= Schiff =

Schiff is a Jewish and German surname meaning "ship". The Schiffs are known from about 1370, the earliest date to which any contemporary Jewish family can be definitely traced".
The Schiff family became a prominent Jewish banking dynasty that rose to prominence in the late-19th and early-20th centuries. Originating from Germany, the Schiff family gained significant influence in American banking through figures like Jacob H. Schiff, who headed Kuhn, Loeb & Co. from 1885 to 1920. Jacob Schiff played a crucial role in financing major U.S. railroads and in supporting Japan during the Russo-Japanese War of 1904 to 1905. The Schiff family was also involved in philanthropic efforts, particularly in Jewish causes and institutions. Their legacy is marked by contributions to finance, politics, and philanthropy.

The Schiff and Rothschild families were closely linked through shared heritage and proximity, particularly in the Jewish ghetto of Frankfurt during the 19th century.

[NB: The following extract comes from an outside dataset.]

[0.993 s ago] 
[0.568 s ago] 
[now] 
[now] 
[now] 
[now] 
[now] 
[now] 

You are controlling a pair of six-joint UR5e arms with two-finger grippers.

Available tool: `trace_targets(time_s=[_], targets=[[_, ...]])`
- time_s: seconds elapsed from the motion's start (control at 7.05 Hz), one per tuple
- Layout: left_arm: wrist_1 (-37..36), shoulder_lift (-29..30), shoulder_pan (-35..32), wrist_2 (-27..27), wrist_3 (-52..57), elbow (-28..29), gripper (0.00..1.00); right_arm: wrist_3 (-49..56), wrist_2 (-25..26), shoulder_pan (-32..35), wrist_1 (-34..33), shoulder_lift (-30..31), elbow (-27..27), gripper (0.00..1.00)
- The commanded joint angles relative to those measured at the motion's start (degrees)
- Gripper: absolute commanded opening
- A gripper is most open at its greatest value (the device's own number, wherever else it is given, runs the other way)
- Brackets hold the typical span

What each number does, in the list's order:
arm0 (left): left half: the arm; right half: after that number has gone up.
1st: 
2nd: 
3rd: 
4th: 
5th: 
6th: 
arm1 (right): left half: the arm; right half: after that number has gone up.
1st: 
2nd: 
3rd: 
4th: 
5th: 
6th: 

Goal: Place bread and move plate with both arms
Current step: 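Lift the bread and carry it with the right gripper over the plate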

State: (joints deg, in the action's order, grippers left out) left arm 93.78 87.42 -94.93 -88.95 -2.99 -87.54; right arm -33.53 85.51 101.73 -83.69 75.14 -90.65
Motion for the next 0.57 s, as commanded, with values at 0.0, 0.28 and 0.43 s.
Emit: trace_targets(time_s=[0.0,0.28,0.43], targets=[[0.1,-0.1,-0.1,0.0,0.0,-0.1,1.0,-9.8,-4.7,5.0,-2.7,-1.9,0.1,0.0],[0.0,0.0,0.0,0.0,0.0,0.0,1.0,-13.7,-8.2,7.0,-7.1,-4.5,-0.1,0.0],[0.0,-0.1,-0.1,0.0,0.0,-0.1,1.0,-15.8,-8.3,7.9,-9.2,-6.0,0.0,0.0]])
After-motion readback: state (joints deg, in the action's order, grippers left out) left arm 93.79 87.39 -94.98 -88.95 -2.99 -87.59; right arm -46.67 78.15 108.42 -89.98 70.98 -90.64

Both families resided in the (Jews' Alley), the Jewish quarter of Frankfurt, which was notorious for its cramped conditions and restrictive policies towards Jewish inhabitants.

The Rothschilds' family home, known as the House of the Green Shield,
became their business center as well as their residence. Mayer Amschel Rothschild (c. 1743 - 1812) started his banking empire from this home, and it became a symbol of the family's growing financial influence. The Schiff family, also of Jewish banking lineage, lived in the same home and had close connections with the Rothschilds. Jacob Schiff, a key figure in the Schiff family, grew up in this environment and later became a powerful banker in his own right, forging strong ties with the Rothschilds through their shared business and cultural roots.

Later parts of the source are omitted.